The review article is devoted to the history of the discovery of genes that regulate iron metabolism. The natural model that became the basis for the study of genes was hemochromatosis (HC). HC is a hereditary disease caused by excess iron in tissues. The first to be discovered was the HFE gene, whose physiological role is to prevent iron overload in cells by decreasing the binding of transferrin receptor-1 (TFR-1) to metal-saturated transferrin. This happened in 1996; the gene was mapped to chromosome 6p.23.3. In the European population, mutations in the HFE gene were detected in 80-100% of patients with HC. This variant of the disease is classified as type 1 He in OMIM. In 1999, the HJV gene on chromosome 1q21 was discovered, the product of which, hemouvelin, was later found to modulate the expression of hepcidin, and the SLC40A1 gene on chromosome 2q32, which encodes ferroportin, an iron transporter from enterocytes, macrophages, hepatocytes and placental cells into blood plasma. HC associated with mutations in these genes is represented by types 2A and 4 in the OMIM classification.

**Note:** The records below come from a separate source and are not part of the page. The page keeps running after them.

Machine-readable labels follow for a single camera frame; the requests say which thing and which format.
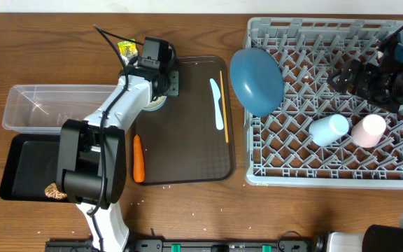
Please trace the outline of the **light blue plastic cup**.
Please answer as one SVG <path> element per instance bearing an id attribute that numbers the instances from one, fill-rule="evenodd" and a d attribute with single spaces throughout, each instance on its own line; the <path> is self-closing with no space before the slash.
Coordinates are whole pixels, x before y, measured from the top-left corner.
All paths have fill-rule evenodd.
<path id="1" fill-rule="evenodd" d="M 348 133 L 349 124 L 347 119 L 334 114 L 325 118 L 313 121 L 309 125 L 309 134 L 312 141 L 318 146 L 328 146 Z"/>

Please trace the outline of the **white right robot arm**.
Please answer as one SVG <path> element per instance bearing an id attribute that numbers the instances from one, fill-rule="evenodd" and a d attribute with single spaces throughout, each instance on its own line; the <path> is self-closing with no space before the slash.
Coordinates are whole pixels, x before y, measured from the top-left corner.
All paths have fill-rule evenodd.
<path id="1" fill-rule="evenodd" d="M 330 68 L 327 84 L 334 90 L 337 109 L 358 122 L 351 124 L 342 146 L 330 147 L 350 157 L 333 155 L 327 162 L 357 162 L 353 175 L 363 187 L 380 188 L 391 174 L 400 174 L 402 180 L 389 184 L 403 187 L 403 25 L 383 38 L 367 61 L 354 57 Z M 399 227 L 370 225 L 359 234 L 329 232 L 317 236 L 309 250 L 403 251 L 403 214 Z"/>

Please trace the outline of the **large blue plate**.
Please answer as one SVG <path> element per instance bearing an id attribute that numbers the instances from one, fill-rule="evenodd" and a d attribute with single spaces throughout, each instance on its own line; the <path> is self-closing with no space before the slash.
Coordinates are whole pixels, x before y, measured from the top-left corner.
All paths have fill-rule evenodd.
<path id="1" fill-rule="evenodd" d="M 285 83 L 276 60 L 269 53 L 259 48 L 238 50 L 229 70 L 234 93 L 248 112 L 266 117 L 281 105 Z"/>

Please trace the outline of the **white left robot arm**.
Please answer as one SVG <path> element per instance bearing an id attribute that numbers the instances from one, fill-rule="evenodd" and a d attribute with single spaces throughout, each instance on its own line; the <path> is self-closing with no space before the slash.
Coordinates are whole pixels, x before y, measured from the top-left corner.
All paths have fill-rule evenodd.
<path id="1" fill-rule="evenodd" d="M 129 228 L 118 203 L 127 175 L 125 134 L 140 112 L 178 95 L 178 77 L 177 71 L 133 66 L 99 108 L 62 125 L 55 183 L 85 214 L 98 251 L 126 249 Z"/>

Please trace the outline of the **pink plastic cup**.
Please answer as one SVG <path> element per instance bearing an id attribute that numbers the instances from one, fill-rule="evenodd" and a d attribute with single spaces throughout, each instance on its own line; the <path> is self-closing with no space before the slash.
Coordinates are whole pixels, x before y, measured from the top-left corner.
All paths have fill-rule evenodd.
<path id="1" fill-rule="evenodd" d="M 351 130 L 353 143 L 363 148 L 375 147 L 386 130 L 386 122 L 376 114 L 365 116 Z"/>

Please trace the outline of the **brown food scrap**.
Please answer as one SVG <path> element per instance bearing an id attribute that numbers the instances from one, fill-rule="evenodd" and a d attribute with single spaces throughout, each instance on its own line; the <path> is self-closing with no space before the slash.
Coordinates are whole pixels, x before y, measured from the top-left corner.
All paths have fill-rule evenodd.
<path id="1" fill-rule="evenodd" d="M 66 193 L 60 192 L 58 190 L 56 183 L 51 183 L 49 186 L 46 187 L 44 192 L 46 197 L 52 198 L 54 200 L 64 200 L 65 198 L 67 198 Z"/>

In 2000, the HAMP gene on chromosome 19q13.1 was discovered, encoding the main iron regulatory hormone hepcidin, which blocks ferroportin, and the TFR-2 gene on chromosome 7q22. controlling the capture of iron by hepato-cytes and bone marrow cells, as well as the level of metal in the blood plasma. HC associated with mutations in these genes is represented by types 2B and 3 in the OMIM classification.